F.’s discussions are engaging as they draw from individual epigrams, or groups of them, and bring aspects of Martial’s world and his epigrammatic technique into the discussion. Paralleling the nature of Martial’s books and the juxtaposition his poems with an analysis of nineteenth century French newspapers is intriguing; but illustrating a point with the introduction of press material for the movie How the West was Won, or the wording from a PBS television credit seems less convincing. On the other hand, in this F. may have adopted Martial’s technique of juxtaposition—in these cases the juxtaposition of the unexpected rather than of the opposite.

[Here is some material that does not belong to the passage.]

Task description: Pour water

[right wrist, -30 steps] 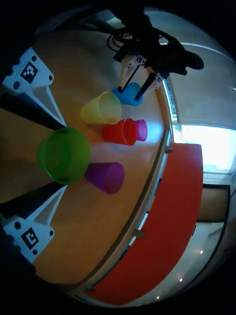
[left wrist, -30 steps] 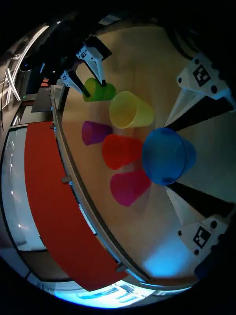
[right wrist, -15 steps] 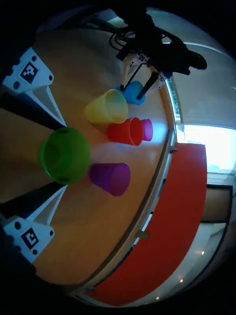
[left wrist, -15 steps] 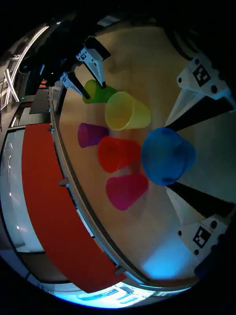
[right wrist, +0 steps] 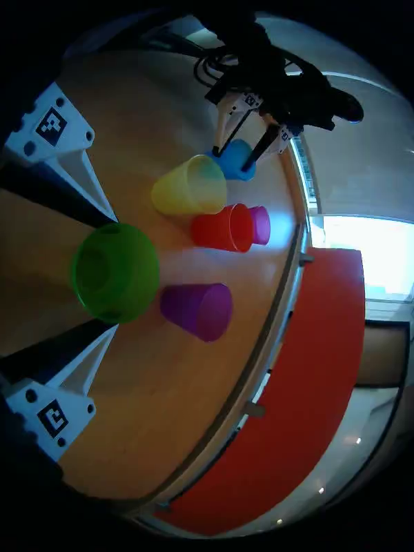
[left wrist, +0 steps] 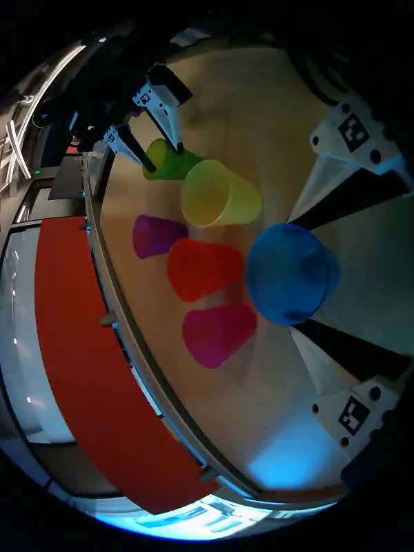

F.’s work provides a more intricate view of Martial, a view that is more clearly one of interpretation rather than of philology, as distinguished by Farouk Grewing in a recent review.1 For example, F. identifies the events of the Liber spectaculorum“as those given by Titus in 80” and continues with his extended discussion. Recently, however, Kathleen Coleman in her commentary on the same book can conclude only that “Martial’s ‘Caesar’ starts to look almost like an idealized abstraction, above identification” and devotes almost twenty pages to the evidentiary debate as to whether “Caesar” indicates Titus, or Domitian.2 Rather than the words with which Martial wrote, F. gives us what Martial may have meant, or intended in the Rome in which he lived. This book is well worth the time to read for a wide range of readers.
[For another review of this book by Ilaria Marchesi, please see BMCR 2008.01.23.]
1. Grewing, Farouk; rev. of Williams, Craig A. Martial: Epigrams Book Two. Edited with Introduction, Translation, and Commentary (Oxford/New York: Oxford University Press, 2004) in IJCT 13 (2006) 91.